With the sandwiches snugly tucked in the toaster oven, came the challenge of determining when they were done. I fell back on old, inappropriate habits. First I got my trusty plastic spoon/oven door opener and peered into the toaster. I had no idea what state the food was in because I can't see worth a darn. Next I tried to pull out the oven rack to get a better look. I burned my fingers on the tray. So I found a cloth I could use to protect my hands while extracting the food. After wrestling the tray from the stove, I discovered that the only thing hot in the machine was the spot on the tray where I had originally burned myself. By this time the ham and cold cheese sandwiches had spent more time out of the oven than in it.
Needless to say, reinserting the tray was just as awkward as taking it out had been. I was concerned that the only thing getting hot in the kitchen was Dr. Maurer waiting for his meal.
Time passed, along with my chances for a career in the food service industry. Dr. Maurer (no doubt, motivated by hunger) came into the kitchen to inquire about the food. The General Session start time was approaching.
I told him that the cheese had not yet melted, so it might be a few more minutes. He decided to check for himself. He took my Swiss Army plastic spoon and popped open the oven door. Then he turned his hand palm down and brought it over the cheese sandwich at a height of about an inch. He then touched the top of the sandwich with the tip of one finger. He agreed with me that the food needed a little more time. Dr. Maurer closed the oven door and went back to his seat.
What had taken me several minutes and the possibility of a blister had taken Dr. Maurer only a few seconds. This was another reminder of how using the adaptive techniques of blindness can make life a whole lot easier and safer.

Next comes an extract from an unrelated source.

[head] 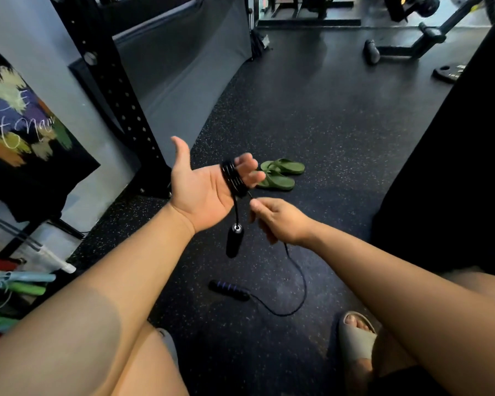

When the sandwiches were finally done, I brought them to the Maurers. Fortunately they still had a few minutes in which to consume the food that had taught me so much.
I also used the lessons Dr. Maurer taught me when I returned home. For example, I no longer bend myself in half trying to read the lettering on the elevator buttons. I stand tall and use the tactile landmarks that tell me everything I need to know about which button to push. No more backache! Again and again the little lessons I learn while associating with the members of the National Federation of the Blind continue to pay big personal dividends.